How to complete this task. All that is wanted is a word-for-word copy of the data from its first line to the line containing "(467, 320): -0.99, -0.08", both included.

Stored entries:
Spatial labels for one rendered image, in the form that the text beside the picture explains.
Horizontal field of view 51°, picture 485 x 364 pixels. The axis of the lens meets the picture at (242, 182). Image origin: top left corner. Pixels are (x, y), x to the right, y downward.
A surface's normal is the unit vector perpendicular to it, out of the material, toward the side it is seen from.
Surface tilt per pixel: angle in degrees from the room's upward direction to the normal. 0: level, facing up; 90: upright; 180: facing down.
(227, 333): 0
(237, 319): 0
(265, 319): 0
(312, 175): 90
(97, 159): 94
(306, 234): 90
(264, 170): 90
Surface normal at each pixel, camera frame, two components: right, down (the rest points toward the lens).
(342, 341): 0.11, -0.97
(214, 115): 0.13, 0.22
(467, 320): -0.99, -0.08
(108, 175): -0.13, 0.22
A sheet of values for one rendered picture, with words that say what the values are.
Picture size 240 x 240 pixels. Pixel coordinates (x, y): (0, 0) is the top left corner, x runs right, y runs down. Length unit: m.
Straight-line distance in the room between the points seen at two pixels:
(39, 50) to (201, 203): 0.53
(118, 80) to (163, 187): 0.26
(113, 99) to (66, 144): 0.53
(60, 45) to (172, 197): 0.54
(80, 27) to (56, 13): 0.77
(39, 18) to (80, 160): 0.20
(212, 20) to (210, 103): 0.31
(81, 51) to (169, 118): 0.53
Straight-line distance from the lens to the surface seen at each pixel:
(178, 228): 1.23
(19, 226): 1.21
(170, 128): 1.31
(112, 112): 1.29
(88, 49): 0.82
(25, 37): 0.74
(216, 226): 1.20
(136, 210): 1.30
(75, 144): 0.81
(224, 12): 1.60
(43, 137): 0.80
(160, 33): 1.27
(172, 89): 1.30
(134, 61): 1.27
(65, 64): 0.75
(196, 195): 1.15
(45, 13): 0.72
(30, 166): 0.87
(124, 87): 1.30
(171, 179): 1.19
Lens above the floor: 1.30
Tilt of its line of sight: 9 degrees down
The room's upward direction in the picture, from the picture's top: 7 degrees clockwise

Exercise output.
Spatial labels for one rendered image, in the form that the text beside the picture explains.
Horizontal field of view 51°, picture 485 x 364 pixels. The axis of the lens meets the picture at (242, 182). Image origin: top left corner. Pixels are (x, y), x to the right, y downward.
A surface's normal is the unit vector perpendicular to it, out of the material, toward the side it is seen from.
Surface tilt per pixel: angle in degrees from the room's upward direction to the normal. 0: level, facing up; 90: upright; 180: facing down.
(227, 333): 0
(237, 319): 0
(265, 319): 0
(312, 175): 90
(97, 159): 94
(306, 234): 90
(264, 170): 90
Surface normal at each pixel, camera frame, two components: right, down (the rest points toward the lens).
(342, 341): 0.11, -0.97
(214, 115): 0.13, 0.22
(467, 320): -0.99, -0.08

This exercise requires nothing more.